WORK ITEM —
Among the entries below, only the lines starting at the one with "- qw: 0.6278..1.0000" and ending at the one with "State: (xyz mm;", both included, are to be printed exactly.
--- EXCERPTED DATA ---
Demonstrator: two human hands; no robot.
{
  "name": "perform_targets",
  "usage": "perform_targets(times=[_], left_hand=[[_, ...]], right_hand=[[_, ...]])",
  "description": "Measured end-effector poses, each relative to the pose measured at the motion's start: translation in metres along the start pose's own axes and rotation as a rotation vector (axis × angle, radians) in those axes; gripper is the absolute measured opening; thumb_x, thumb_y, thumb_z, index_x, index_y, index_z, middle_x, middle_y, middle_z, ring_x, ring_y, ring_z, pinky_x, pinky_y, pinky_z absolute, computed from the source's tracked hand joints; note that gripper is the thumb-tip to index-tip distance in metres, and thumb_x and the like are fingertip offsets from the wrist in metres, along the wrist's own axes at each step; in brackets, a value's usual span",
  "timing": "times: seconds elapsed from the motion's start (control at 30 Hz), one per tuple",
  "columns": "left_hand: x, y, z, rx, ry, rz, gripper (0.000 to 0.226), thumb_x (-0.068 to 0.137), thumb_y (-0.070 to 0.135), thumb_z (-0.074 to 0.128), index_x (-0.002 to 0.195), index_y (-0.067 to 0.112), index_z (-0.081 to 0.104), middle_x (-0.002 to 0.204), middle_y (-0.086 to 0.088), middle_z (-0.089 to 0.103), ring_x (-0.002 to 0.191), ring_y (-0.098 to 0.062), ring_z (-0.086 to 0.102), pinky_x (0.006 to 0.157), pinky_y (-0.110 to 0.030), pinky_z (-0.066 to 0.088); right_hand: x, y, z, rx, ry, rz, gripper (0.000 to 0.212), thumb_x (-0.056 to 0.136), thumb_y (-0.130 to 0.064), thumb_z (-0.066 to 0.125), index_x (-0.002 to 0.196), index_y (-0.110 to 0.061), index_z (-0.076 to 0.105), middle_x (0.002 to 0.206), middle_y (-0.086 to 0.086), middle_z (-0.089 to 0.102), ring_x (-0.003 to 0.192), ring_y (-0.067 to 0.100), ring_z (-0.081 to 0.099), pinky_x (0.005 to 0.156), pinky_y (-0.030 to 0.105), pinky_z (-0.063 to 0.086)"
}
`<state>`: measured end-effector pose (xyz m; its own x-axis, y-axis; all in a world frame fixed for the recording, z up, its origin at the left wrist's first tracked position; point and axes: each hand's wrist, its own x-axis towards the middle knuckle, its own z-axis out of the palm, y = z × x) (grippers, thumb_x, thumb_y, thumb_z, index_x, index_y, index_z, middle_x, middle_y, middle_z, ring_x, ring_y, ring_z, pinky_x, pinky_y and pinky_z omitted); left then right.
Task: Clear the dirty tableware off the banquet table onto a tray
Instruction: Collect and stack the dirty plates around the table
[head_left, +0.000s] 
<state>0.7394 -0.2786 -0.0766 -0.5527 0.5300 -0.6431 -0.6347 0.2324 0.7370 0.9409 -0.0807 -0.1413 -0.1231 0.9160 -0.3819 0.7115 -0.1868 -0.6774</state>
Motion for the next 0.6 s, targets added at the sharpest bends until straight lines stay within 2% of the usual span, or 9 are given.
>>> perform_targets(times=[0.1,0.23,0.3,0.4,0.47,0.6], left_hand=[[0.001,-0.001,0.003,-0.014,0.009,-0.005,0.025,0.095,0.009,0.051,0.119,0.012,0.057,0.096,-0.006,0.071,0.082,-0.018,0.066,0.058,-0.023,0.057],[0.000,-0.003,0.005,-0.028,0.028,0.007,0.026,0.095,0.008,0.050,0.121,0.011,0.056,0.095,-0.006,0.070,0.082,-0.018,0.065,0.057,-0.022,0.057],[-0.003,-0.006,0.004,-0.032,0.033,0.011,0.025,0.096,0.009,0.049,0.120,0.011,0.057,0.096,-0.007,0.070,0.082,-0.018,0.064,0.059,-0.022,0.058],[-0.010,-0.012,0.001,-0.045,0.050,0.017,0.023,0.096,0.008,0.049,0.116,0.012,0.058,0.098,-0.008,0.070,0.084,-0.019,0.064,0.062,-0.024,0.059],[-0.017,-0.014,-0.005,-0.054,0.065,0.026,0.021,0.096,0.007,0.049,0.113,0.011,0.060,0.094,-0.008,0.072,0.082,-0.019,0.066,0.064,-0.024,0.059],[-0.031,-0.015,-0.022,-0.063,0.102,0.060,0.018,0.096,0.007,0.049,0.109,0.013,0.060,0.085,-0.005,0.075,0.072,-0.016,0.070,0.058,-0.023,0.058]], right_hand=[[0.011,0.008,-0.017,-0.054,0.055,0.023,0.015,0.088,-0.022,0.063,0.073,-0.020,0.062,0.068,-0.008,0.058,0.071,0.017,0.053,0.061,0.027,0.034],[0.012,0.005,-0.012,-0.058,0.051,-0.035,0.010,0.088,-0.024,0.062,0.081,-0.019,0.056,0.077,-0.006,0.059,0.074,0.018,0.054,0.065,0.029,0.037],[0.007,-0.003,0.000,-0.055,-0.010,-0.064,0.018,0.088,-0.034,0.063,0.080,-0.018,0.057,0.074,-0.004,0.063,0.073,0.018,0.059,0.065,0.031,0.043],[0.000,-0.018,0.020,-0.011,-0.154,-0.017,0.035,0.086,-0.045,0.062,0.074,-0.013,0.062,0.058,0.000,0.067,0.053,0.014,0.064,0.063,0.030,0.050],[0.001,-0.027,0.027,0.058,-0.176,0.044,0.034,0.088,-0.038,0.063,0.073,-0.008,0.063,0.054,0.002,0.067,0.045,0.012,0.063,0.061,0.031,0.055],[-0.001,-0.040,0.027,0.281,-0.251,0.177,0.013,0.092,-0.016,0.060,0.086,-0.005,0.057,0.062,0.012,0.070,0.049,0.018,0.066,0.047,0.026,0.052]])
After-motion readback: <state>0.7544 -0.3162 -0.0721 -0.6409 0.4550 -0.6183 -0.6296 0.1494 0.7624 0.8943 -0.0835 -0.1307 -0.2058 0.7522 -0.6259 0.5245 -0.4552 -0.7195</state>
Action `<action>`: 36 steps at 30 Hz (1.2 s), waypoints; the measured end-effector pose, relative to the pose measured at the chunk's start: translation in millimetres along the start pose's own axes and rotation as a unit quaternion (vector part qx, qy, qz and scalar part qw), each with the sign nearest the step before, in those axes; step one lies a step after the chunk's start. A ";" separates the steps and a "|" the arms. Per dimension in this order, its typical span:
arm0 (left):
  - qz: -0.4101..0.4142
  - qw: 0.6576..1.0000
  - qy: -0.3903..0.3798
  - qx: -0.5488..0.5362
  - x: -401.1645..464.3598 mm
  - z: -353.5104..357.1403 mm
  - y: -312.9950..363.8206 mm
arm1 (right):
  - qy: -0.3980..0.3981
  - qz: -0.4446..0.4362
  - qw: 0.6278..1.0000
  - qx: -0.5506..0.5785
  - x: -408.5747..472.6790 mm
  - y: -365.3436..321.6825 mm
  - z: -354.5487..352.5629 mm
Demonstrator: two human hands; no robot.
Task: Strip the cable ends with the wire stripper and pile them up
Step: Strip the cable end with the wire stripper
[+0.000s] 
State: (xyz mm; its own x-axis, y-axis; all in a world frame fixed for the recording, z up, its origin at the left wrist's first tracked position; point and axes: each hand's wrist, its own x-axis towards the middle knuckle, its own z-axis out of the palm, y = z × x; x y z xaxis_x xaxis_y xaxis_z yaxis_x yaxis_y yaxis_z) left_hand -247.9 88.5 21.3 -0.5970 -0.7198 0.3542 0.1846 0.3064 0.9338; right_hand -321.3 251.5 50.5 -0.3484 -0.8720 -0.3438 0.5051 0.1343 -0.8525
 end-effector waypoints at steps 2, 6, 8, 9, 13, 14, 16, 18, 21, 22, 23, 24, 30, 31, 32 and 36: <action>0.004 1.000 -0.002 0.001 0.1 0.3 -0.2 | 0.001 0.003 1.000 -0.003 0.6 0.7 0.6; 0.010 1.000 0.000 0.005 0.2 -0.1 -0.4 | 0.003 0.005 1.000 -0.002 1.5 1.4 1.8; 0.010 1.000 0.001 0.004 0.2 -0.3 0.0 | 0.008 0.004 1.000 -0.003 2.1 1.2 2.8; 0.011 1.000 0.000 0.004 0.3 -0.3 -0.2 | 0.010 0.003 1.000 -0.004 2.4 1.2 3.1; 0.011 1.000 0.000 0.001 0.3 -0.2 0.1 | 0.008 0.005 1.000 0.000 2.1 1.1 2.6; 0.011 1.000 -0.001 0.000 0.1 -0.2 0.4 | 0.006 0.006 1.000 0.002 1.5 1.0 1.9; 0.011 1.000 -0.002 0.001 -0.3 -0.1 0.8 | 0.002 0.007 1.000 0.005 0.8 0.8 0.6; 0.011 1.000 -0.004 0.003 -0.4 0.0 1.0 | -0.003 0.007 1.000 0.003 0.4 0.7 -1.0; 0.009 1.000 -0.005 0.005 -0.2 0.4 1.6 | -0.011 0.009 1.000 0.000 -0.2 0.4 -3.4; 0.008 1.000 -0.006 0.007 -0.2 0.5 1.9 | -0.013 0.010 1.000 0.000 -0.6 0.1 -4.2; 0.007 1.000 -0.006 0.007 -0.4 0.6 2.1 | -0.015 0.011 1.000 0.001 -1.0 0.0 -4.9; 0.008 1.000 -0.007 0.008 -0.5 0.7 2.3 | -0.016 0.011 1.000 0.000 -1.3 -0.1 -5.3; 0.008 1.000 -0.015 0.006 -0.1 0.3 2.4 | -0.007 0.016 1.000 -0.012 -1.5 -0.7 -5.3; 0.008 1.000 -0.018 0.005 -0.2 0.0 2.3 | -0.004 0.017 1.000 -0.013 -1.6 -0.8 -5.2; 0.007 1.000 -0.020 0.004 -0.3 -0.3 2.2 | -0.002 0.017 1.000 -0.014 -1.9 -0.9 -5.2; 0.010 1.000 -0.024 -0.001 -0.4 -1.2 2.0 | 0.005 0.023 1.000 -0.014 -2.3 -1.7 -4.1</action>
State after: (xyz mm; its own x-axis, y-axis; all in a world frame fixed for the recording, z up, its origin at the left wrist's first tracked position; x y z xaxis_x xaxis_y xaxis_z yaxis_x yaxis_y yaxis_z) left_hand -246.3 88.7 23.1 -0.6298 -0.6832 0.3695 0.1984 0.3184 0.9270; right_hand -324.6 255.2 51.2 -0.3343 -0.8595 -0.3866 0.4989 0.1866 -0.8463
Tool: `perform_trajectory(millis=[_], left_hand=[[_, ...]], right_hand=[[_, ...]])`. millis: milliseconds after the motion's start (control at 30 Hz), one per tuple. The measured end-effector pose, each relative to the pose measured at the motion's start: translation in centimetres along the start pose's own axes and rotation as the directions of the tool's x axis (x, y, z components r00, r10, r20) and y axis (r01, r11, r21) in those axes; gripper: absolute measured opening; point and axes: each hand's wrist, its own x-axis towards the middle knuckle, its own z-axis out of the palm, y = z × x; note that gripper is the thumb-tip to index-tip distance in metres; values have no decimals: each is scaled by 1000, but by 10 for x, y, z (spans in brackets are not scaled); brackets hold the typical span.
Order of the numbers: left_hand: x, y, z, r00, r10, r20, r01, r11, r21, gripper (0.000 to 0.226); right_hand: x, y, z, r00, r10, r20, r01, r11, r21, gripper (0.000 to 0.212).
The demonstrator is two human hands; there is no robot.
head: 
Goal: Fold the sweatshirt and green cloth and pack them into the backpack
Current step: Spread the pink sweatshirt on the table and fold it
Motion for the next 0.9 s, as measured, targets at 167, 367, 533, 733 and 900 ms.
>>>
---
TASK SOLUTION —
  - qw: 0.6278..1.0000
  - qx: -0.5506..0.5785
  - x: -408.5747..472.6790 mm
  - y: -365.3436..321.6825 mm
  - z: -354.5487..352.5629 mm
Demonstrator: two human hands; no robot.
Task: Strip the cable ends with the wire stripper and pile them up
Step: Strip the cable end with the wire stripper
[+0.000s] 
State: (xyz mm; its own x-axis, y-axis; all in a world frame fixed for the recording, z up, its origin at the left wrist's first tracked position; point and axes: each hand's wrist, its own x-axis towards the middle knuckle, its own z-axis out of the palm, y = z × x; x y z xaxis_x xaxis_y xaxis_z yaxis_x yaxis_y yaxis_z) left_hand -247.9 88.5 21.3 -0.5970 -0.7198 0.3542 0.1846 0.3064 0.9338; right_hand -321.3 251.5 50.5 -0.3484 -0.8720 -0.3438 0.5051 0.1343 -0.8525

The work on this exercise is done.